**Activity**
Look in the data below for the line that has "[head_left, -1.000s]", then print exactly every line from there through the line that has "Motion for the", leaving pictures out.

**Records shown**
◆ ◆ ◆ ◆

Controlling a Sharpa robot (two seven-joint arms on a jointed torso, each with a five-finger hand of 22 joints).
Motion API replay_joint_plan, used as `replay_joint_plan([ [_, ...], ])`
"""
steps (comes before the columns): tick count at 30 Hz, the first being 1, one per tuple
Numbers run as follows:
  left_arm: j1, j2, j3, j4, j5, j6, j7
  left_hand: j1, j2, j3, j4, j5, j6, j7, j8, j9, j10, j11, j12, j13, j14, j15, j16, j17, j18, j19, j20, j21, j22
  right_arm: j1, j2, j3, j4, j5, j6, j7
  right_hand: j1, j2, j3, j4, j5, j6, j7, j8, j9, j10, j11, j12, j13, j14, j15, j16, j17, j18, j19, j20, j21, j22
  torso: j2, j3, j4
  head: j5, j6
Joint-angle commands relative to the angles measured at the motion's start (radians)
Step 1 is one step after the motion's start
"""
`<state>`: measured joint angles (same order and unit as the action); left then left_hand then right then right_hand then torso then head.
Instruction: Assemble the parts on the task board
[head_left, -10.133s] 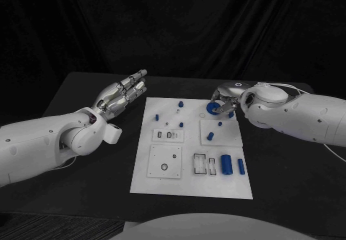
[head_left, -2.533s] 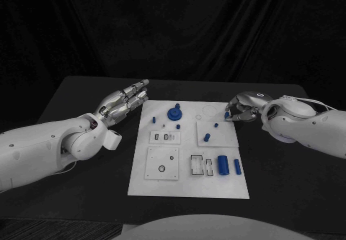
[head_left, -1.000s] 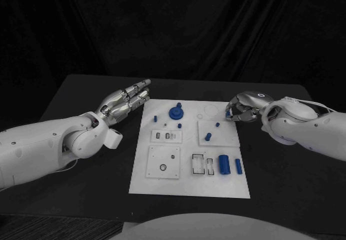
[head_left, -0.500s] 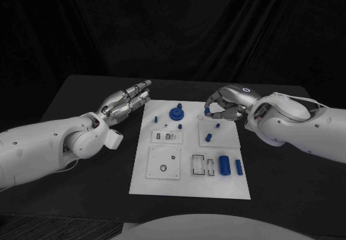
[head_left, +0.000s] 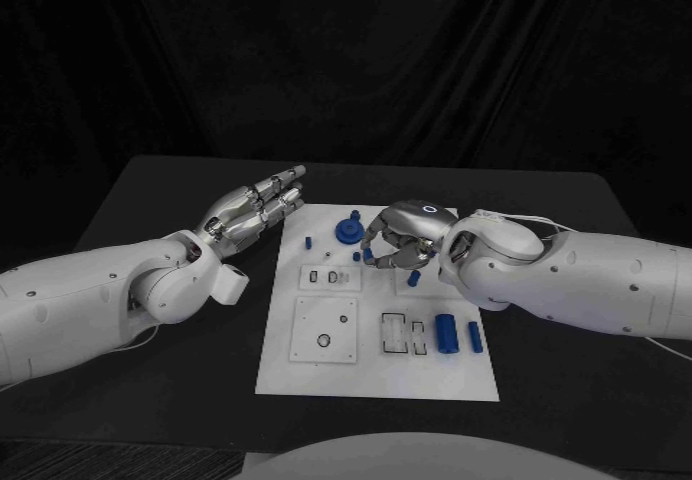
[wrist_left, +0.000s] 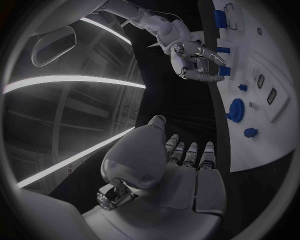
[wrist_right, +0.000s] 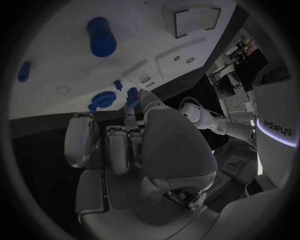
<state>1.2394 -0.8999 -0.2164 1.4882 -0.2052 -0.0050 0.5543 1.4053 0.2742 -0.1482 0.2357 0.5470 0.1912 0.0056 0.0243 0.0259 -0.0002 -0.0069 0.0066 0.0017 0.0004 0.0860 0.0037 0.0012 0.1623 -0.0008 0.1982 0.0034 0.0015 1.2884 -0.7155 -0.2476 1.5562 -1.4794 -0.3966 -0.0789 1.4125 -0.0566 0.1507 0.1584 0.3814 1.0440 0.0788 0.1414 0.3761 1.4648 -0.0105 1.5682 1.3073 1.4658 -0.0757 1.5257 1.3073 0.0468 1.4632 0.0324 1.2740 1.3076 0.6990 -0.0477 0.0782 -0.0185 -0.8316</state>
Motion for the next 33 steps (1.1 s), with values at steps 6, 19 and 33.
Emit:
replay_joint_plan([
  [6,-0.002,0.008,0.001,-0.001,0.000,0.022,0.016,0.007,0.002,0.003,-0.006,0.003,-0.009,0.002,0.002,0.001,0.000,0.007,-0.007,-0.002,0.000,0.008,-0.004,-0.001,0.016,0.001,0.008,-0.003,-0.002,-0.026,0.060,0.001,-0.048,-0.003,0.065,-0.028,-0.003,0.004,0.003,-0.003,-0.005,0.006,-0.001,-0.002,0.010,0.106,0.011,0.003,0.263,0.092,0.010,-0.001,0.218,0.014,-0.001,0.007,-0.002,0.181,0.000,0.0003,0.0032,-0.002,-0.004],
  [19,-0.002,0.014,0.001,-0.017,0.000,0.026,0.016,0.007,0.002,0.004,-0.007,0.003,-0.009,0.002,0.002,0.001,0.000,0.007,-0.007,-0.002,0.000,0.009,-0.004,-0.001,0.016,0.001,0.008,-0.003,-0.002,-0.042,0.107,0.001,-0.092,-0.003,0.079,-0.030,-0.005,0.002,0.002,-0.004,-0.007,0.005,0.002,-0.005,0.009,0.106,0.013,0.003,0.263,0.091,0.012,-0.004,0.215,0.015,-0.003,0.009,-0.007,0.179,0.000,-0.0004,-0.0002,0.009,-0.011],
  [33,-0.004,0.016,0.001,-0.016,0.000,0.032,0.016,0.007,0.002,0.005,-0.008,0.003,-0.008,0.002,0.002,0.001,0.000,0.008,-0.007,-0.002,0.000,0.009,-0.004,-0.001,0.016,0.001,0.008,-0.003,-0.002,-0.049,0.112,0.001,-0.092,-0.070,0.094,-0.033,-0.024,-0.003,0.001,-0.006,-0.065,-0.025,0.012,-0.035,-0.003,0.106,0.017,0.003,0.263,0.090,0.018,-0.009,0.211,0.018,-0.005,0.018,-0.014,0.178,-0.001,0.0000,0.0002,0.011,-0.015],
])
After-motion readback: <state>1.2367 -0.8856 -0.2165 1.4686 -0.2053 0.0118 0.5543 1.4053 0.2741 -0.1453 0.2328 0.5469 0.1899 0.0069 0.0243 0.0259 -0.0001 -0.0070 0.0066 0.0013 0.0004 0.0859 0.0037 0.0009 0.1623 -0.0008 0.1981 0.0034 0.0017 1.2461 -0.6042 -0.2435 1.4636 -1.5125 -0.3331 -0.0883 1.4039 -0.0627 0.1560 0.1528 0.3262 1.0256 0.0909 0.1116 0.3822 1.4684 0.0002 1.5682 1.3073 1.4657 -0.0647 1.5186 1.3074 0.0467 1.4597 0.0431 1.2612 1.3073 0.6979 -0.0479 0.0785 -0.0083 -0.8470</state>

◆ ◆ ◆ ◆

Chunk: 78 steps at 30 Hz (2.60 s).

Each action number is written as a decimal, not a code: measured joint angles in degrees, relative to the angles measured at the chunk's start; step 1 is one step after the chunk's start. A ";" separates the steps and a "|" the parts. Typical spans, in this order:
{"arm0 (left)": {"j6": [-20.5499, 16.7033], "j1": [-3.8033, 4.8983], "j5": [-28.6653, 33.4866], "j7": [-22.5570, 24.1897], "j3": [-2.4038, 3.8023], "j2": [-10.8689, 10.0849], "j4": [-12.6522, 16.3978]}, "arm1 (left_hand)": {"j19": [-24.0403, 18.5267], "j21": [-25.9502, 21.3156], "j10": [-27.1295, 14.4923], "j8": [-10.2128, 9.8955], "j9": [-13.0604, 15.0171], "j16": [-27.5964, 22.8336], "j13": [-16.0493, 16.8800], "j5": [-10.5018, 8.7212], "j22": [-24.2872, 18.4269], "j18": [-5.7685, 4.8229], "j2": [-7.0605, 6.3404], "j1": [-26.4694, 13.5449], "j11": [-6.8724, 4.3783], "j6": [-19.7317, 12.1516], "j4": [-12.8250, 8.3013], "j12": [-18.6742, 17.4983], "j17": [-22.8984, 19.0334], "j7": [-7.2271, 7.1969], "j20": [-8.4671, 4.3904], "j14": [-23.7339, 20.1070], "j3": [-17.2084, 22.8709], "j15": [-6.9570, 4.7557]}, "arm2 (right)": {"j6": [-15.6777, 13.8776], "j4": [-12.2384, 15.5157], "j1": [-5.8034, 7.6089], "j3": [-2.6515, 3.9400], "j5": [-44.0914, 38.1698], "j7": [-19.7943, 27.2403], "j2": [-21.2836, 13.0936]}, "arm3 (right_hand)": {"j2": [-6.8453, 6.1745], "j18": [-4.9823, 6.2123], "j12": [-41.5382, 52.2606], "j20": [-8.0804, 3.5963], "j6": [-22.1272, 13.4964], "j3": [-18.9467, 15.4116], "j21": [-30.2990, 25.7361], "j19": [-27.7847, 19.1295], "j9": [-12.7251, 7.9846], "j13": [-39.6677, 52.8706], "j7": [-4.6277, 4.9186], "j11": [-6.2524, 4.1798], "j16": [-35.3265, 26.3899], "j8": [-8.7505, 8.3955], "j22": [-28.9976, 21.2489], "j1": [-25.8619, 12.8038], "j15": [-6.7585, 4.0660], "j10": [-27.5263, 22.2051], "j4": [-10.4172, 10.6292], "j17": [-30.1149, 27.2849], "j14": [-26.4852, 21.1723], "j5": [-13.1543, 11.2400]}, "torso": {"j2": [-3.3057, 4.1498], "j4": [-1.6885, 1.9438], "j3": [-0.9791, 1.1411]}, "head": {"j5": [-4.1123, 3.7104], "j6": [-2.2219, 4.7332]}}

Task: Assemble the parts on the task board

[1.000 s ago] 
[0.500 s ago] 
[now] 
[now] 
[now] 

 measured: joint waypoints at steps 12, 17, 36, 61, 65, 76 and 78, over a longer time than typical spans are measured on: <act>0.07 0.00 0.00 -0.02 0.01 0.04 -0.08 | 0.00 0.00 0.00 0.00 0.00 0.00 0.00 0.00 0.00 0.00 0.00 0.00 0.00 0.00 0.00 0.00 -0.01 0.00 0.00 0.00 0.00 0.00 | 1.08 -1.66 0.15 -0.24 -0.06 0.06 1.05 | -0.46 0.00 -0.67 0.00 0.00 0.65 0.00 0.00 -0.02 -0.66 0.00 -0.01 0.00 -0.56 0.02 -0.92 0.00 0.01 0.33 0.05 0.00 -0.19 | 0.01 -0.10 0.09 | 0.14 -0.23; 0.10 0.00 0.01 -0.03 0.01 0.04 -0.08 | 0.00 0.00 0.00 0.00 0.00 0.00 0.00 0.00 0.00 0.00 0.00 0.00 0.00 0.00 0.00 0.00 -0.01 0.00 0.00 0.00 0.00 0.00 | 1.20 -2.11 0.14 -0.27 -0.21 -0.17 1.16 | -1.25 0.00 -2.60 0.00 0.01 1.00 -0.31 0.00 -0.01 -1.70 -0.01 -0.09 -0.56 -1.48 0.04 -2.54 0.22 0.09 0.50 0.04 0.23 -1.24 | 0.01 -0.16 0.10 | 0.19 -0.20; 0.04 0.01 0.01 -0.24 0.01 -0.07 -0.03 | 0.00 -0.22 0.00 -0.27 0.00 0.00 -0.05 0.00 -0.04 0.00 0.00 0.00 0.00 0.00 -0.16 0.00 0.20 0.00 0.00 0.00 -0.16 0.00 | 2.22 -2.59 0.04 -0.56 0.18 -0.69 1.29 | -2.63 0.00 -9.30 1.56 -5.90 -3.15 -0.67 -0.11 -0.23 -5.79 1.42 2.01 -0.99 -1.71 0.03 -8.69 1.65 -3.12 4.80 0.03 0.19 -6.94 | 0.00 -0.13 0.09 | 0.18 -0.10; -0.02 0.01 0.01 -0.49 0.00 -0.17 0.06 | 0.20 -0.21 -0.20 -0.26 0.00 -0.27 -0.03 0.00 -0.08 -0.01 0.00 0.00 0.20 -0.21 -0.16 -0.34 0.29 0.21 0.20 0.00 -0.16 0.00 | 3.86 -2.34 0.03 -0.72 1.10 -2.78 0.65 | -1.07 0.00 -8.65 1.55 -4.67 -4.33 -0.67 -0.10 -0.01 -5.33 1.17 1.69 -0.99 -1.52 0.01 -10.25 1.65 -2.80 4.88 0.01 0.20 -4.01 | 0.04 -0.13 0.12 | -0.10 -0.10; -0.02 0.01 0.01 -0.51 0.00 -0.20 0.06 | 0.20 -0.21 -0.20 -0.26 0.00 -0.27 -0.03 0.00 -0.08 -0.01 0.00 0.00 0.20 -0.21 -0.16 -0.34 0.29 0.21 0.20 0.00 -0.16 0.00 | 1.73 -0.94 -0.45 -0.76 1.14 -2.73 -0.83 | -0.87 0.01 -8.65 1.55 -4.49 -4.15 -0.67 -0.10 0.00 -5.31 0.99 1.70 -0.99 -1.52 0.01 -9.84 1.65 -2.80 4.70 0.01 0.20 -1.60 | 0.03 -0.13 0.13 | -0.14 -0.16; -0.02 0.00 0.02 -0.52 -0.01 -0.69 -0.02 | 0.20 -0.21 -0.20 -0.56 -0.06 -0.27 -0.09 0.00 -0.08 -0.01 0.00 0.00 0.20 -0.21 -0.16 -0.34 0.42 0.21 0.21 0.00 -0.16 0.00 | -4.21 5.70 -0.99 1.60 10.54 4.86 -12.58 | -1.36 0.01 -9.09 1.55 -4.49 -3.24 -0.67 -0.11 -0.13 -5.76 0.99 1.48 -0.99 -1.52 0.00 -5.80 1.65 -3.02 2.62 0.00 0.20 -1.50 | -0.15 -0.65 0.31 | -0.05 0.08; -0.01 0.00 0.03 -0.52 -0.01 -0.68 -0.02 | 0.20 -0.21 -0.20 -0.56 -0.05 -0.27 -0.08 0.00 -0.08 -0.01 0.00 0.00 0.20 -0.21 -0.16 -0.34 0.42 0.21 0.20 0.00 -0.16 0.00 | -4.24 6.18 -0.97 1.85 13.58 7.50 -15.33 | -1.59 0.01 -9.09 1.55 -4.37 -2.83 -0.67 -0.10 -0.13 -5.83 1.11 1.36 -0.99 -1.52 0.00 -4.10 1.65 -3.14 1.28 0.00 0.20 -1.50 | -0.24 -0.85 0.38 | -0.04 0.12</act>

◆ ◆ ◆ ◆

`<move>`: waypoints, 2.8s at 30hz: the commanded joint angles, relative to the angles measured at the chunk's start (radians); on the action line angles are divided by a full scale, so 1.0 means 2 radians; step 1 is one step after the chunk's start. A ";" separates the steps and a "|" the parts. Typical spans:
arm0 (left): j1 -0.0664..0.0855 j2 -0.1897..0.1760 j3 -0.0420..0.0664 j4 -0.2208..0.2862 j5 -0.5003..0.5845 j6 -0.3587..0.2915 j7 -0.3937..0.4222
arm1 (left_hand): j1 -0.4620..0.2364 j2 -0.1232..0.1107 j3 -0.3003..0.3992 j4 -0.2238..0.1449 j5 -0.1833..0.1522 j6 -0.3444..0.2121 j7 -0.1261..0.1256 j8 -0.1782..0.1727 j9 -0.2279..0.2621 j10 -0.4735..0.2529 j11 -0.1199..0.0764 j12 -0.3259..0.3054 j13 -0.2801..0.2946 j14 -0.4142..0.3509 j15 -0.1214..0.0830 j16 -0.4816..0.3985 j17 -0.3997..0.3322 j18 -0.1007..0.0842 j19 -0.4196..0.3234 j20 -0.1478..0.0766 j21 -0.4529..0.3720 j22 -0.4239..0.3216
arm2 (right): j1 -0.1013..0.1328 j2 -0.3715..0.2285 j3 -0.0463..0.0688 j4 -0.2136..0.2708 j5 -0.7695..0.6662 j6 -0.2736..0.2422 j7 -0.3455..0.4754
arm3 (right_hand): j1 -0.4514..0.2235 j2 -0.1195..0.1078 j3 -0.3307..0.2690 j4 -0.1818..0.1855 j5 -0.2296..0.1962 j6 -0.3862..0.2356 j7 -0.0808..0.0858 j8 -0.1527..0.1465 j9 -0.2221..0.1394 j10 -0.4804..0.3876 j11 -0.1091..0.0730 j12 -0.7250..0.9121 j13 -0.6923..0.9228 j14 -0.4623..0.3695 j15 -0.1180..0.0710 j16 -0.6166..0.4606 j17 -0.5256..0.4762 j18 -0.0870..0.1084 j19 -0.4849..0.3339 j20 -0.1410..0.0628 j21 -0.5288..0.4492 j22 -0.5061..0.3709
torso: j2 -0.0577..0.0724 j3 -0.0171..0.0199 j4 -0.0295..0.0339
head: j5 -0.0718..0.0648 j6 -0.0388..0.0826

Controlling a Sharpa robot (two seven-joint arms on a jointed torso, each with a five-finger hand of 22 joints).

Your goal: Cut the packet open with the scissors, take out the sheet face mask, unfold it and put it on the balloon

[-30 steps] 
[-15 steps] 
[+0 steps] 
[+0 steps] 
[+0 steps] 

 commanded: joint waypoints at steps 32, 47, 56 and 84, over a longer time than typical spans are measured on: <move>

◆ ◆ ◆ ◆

**Your solution**
[head_left, -1.000s] 
[head_left, -0.500s] 
[head_left, +0.000s] 
[wrist_left, +0.000s] 
[wrist_right, +0.000s] 
<state>1.2394 -0.8999 -0.2164 1.4882 -0.2052 -0.0050 0.5543 1.4053 0.2742 -0.1482 0.2357 0.5470 0.1912 0.0056 0.0243 0.0259 -0.0002 -0.0069 0.0066 0.0017 0.0004 0.0860 0.0037 0.0012 0.1623 -0.0008 0.1982 0.0034 0.0015 1.2884 -0.7155 -0.2476 1.5562 -1.4794 -0.3966 -0.0789 1.4125 -0.0566 0.1507 0.1584 0.3814 1.0440 0.0788 0.1414 0.3761 1.4648 -0.0105 1.5682 1.3073 1.4658 -0.0757 1.5257 1.3073 0.0468 1.4632 0.0324 1.2740 1.3076 0.6990 -0.0477 0.0782 -0.0185 -0.8316</state>
Motion for the next 33 steps (1.1 s), with values at steps 6, 19 and 33.

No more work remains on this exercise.